The Twin Lakes Library System recently kicked off its summer reading programs, offering another series of programs and activities aimed at broadening the minds of local readers.
While summer is a time to vacation and wind down, it still provides opportunities for parents to allow their children to interact with peers in learning activities. Though these activities are fun and engaging, they still promote education and learning — in settings outside the typical standard classroom.
These types of summer activities help bridge the gap between one school year to the next and demonstrate that learning is a continuous process that doesn’t shut off and on just become school is not in session.

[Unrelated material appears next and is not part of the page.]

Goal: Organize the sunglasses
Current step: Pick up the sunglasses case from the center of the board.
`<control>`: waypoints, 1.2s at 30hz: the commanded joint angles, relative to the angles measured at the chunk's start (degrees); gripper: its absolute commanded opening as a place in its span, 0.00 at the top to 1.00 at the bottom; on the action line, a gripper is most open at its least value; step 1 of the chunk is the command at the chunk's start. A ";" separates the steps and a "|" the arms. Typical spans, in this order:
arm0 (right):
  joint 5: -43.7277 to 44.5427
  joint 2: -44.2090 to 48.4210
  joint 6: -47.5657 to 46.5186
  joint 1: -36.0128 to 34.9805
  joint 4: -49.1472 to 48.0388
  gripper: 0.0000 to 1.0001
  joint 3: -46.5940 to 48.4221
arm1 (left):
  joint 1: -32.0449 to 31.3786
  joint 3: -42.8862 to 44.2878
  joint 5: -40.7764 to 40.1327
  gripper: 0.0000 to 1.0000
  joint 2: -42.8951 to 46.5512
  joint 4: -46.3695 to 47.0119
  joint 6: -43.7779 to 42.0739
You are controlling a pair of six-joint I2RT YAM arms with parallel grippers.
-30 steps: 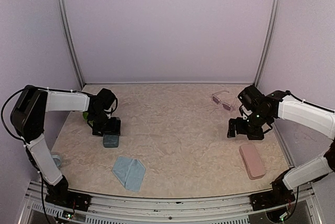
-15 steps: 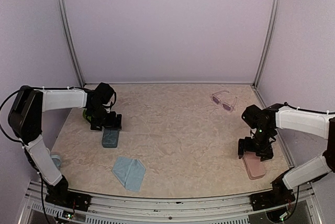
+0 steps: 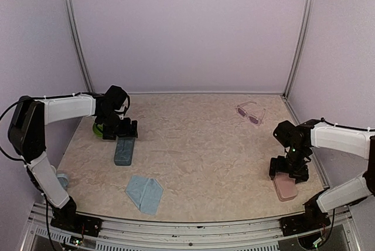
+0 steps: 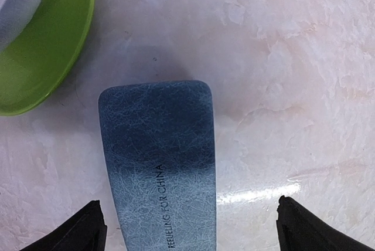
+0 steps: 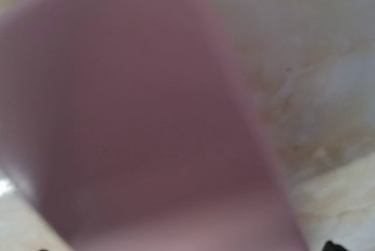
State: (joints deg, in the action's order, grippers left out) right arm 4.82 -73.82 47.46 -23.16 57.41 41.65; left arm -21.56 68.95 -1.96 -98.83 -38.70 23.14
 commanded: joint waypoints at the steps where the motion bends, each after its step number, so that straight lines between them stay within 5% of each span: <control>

Free, voluntary reading, like the opportunities provided by the library’s programs where children select their own titles at their level, is an asset to helping them become more engaged in reading. The summer programs at the library also feature enrichment activities, such as arts and crafts and special presentations that often can’t be included in the classroom setting because of time or financial constraints. This is a chance for young people to be exposed to programs some would otherwise never have an opportunity to experience.
In many instances summer camps such as the reading club enable students to sharpen their basic skills in reading, math and science, helping to reinforce what they learn in the classroom during the school year.
The programs are not just for young people, either. According to a recent compilation of United States Census data by the National Endowment for the Arts, less than half of the adult American population reads for pleasure, a decline that parallels decrease in total book reading by adults. Overall, book reading among adults dipped by 20 percent from the 1990s to 2000s and continues to falter.
There are young adult and adult summer reading programs as well — from yoga to movie nights — and prizes are awarded at the conclusion of the program. If young people see reading for pleasure put into practice, they are more likely to continue to do so as well.
These types of skills often carry over from one school year to the next and hopefully show up in the classroom and the next stages in life as well. They show young people that learning can often be fun and much less like a structured requirement, promoting lessons that will hopefully spark their interests in learning and reading as a life-long process from their youth on into adulthood and beyond.